ABOUT THIS TASK: An exact transcription of all the entries is needed; pictures stay out.

___ DATA FOR PROCESSING

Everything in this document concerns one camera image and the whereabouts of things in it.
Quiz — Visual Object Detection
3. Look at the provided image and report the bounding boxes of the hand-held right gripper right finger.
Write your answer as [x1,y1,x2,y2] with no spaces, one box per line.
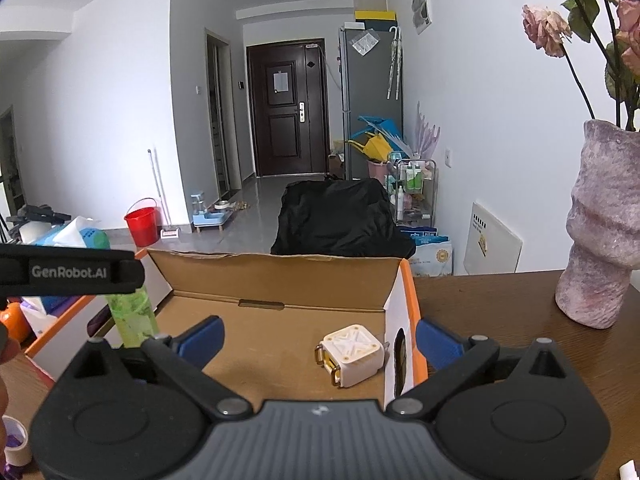
[385,317,573,420]

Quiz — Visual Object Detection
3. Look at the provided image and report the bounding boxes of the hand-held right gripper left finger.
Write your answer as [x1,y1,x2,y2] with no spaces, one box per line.
[64,316,253,420]

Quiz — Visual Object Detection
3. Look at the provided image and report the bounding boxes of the green spray bottle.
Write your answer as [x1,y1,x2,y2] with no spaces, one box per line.
[104,284,161,350]

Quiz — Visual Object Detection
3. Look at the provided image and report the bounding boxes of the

______

RESPONSE BOX:
Everything in this document concerns one camera image and the whereabouts of things in it.
Quiz — Visual Object Detection
3. Look at the provided image and report the bounding boxes of the hand-held right gripper right finger.
Write your answer as [x1,y1,x2,y2] with no spaces, one box per line.
[385,317,573,420]

Quiz — Visual Object Detection
3. Look at the provided image and report the bounding boxes of the hand-held right gripper left finger.
Write your answer as [x1,y1,x2,y2] with no spaces, one box per line.
[64,316,253,420]

Quiz — Visual Object Detection
3. Look at the provided image and report the bounding boxes of the green spray bottle.
Write your answer as [x1,y1,x2,y2] with no spaces, one box per line.
[104,284,161,350]

Quiz — Visual Object Detection
3. Look at the provided image and report the bounding boxes of the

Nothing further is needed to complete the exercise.